Work task
Exact copy, no pictures: repeat the data that follows.

*** Opening Entries provided ***

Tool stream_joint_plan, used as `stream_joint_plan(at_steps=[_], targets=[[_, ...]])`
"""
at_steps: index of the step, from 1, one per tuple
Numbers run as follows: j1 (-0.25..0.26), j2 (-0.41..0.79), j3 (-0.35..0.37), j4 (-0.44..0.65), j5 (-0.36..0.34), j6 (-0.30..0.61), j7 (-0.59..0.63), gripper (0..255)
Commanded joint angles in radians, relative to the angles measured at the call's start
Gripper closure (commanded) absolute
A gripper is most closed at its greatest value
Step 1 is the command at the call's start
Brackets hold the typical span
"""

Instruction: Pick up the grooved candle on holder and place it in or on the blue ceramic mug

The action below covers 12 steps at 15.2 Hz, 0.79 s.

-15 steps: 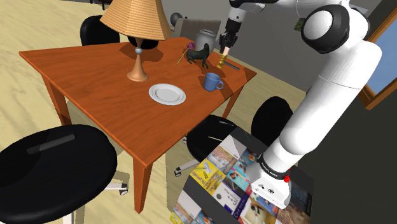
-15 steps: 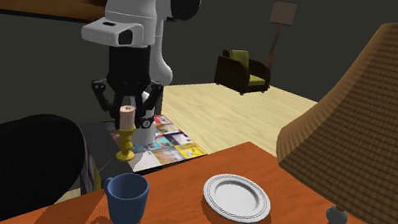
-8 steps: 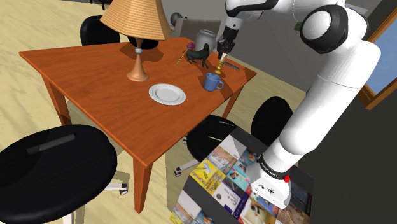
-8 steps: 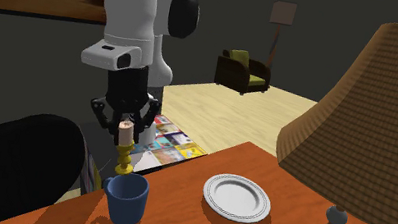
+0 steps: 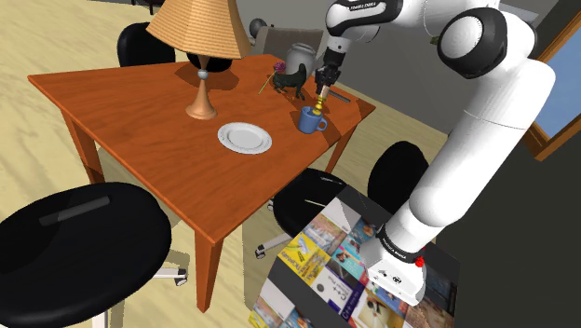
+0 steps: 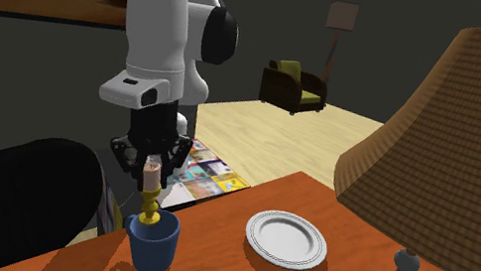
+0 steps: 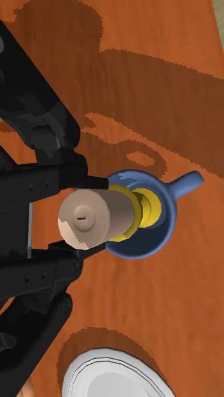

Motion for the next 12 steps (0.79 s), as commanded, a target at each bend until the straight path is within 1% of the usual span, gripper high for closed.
stream_joint_plan(at_steps=[1, 5, 6, 11, 12], targets=[[0.0, 0.001, 0.0, -0.001, 0.0, 0.002, 0.0, 255], [0.0, 0.001, 0.0, -0.001, 0.0, 0.002, 0.0, 255], [0.0, 0.001, 0.0, -0.001, 0.0, 0.002, 0.0, 0], [0.0, 0.001, 0.0, -0.001, 0.0, 0.002, 0.0, 0], [0.0, -0.004, 0.0, 0.027, -0.002, -0.03, 0.001, 0]])
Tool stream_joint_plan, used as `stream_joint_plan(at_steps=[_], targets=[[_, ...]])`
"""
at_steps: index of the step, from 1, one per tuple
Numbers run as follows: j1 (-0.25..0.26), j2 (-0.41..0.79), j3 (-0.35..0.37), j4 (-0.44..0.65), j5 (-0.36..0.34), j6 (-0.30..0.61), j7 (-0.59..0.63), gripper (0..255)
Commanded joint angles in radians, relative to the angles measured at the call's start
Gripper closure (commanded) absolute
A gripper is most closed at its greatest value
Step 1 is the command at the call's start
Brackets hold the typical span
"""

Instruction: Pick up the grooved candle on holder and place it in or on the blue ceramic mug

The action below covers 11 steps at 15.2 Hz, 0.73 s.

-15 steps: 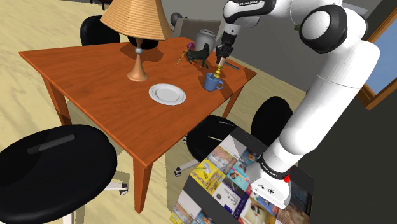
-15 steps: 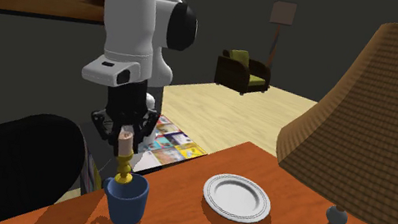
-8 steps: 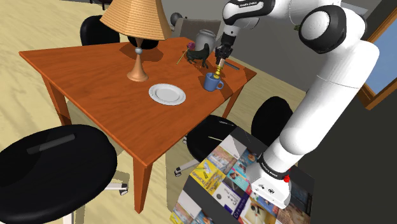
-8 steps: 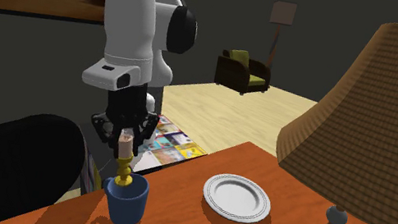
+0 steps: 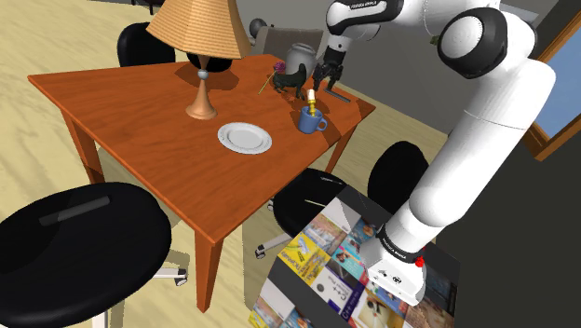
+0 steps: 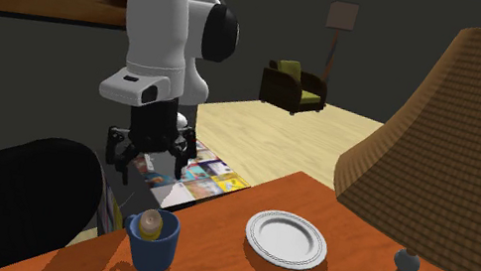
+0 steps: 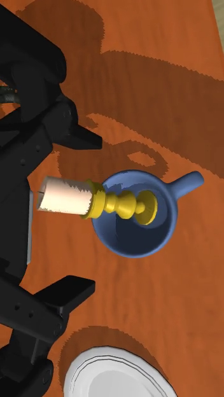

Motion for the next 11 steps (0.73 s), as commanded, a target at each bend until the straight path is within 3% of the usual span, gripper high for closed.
stream_joint_plan(at_steps=[1, 3, 11], targets=[[-0.001, -0.006, -0.001, 0.046, -0.002, -0.052, 0.001, 0], [-0.002, -0.009, -0.002, 0.103, -0.004, -0.112, 0.002, 0], [-0.002, -0.009, -0.002, 0.103, -0.004, -0.112, 0.002, 0]])
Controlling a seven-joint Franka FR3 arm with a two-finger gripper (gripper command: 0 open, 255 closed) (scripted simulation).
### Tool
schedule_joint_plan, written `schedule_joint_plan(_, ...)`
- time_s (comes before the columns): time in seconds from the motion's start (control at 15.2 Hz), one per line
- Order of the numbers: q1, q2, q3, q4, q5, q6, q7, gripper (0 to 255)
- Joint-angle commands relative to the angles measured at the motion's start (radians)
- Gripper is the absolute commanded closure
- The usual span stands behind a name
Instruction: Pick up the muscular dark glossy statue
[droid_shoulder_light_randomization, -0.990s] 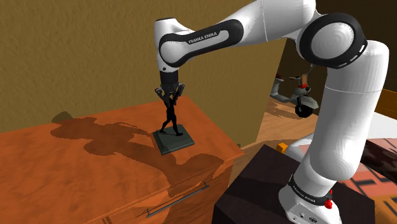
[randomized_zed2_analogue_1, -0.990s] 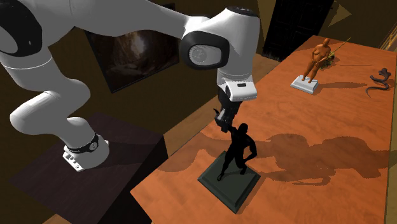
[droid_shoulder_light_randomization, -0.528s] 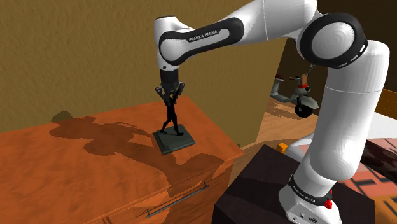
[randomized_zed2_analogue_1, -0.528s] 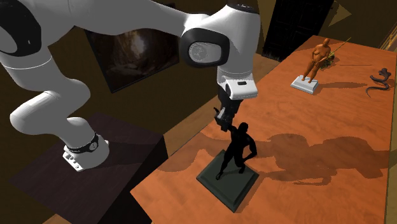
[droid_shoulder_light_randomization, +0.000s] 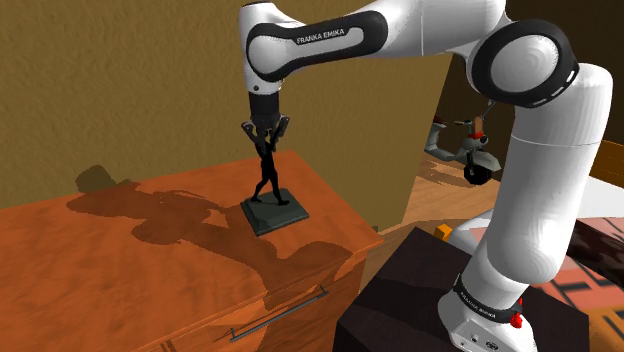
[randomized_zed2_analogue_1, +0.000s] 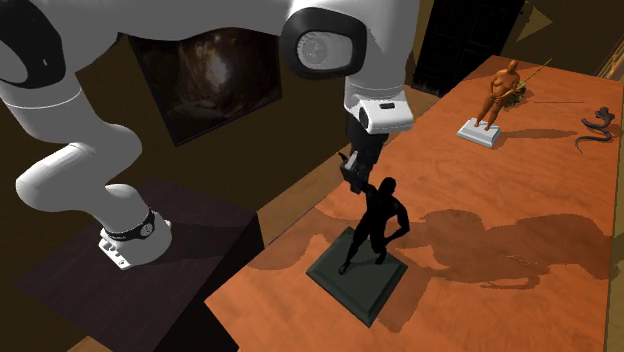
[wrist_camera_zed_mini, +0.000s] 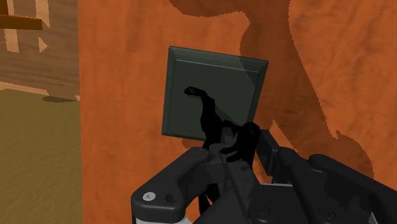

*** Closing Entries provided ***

Expected answer
Tool stream_joint_plan, used as `stream_joint_plan(at_steps=[_], targets=[[_, ...]])`
"""
at_steps: index of the step, from 1, one per tuple
Numbers run as follows: j1 (-0.25..0.26), j2 (-0.41..0.79), j3 (-0.35..0.37), j4 (-0.44..0.65), j5 (-0.36..0.34), j6 (-0.30..0.61), j7 (-0.59..0.63), gripper (0..255)
Commanded joint angles in radians, relative to the angles measured at the call's start
Gripper closure (commanded) absolute
A gripper is most closed at its greatest value
Step 1 is the command at the call's start
Brackets hold the typical span
"""

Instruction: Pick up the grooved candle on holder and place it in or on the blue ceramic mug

The action below covers 12 steps at 15.2 Hz, 0.79 s.

-15 steps: 
-15 steps: 
-8 steps: 
-8 steps: 
+0 steps: 
+0 steps: 
+0 steps: 

Motion for the next 12 steps (0.79 s), as commanded, a target at each bend until the straight path is within 1% of the usual span, gripper high for closed.
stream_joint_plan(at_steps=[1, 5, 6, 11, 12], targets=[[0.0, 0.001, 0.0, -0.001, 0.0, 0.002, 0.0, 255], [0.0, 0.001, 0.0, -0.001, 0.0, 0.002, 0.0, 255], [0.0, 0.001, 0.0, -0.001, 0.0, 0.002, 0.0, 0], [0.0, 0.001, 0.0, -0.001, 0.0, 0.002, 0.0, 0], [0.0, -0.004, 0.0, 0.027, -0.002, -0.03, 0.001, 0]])
Tool stream_joint_plan, used as `stream_joint_plan(at_steps=[_], targets=[[_, ...]])`
"""
at_steps: index of the step, from 1, one per tuple
Numbers run as follows: j1 (-0.25..0.26), j2 (-0.41..0.79), j3 (-0.35..0.37), j4 (-0.44..0.65), j5 (-0.36..0.34), j6 (-0.30..0.61), j7 (-0.59..0.63), gripper (0..255)
Commanded joint angles in radians, relative to the angles measured at the call's start
Gripper closure (commanded) absolute
A gripper is most closed at its greatest value
Step 1 is the command at the call's start
Brackets hold the typical span
"""

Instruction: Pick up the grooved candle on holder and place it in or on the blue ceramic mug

The action below covers 11 steps at 15.2 Hz, 0.73 s.

-15 steps: 
-15 steps: 
-8 steps: 
-8 steps: 
+0 steps: 
+0 steps: 
+0 steps: 

Motion for the next 11 steps (0.73 s), as commanded, a target at each bend until the straight path is within 3% of the usual span, gripper high for closed.
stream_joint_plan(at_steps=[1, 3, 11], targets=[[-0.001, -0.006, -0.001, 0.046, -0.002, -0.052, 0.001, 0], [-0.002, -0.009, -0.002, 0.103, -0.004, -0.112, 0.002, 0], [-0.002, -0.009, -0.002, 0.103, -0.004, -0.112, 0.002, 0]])
Controlling a seven-joint Franka FR3 arm with a two-finger gripper (gripper command: 0 open, 255 closed) (scripted simulation).
### Tool
schedule_joint_plan, written `schedule_joint_plan(_, ...)`
- time_s (comes before the columns): time in seconds from the motion's start (control at 15.2 Hz), one per line
- Order of the numbers: q1, q2, q3, q4, q5, q6, q7, gripper (0 to 255)
- Joint-angle commands relative to the angles measured at the motion's start (radians)
- Gripper is the absolute commanded closure
- The usual span stands behind a name
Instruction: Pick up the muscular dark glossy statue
[droid_shoulder_light_randomization, -0.990s] 
[randomized_zed2_analogue_1, -0.990s] 
[droid_shoulder_light_randomization, -0.528s] 
[randomized_zed2_analogue_1, -0.528s] 
[droid_shoulder_light_randomization, +0.000s] 
[randomized_zed2_analogue_1, +0.000s] 
[wrist_camera_zed_mini, +0.000s] 

The answer requires nothing further.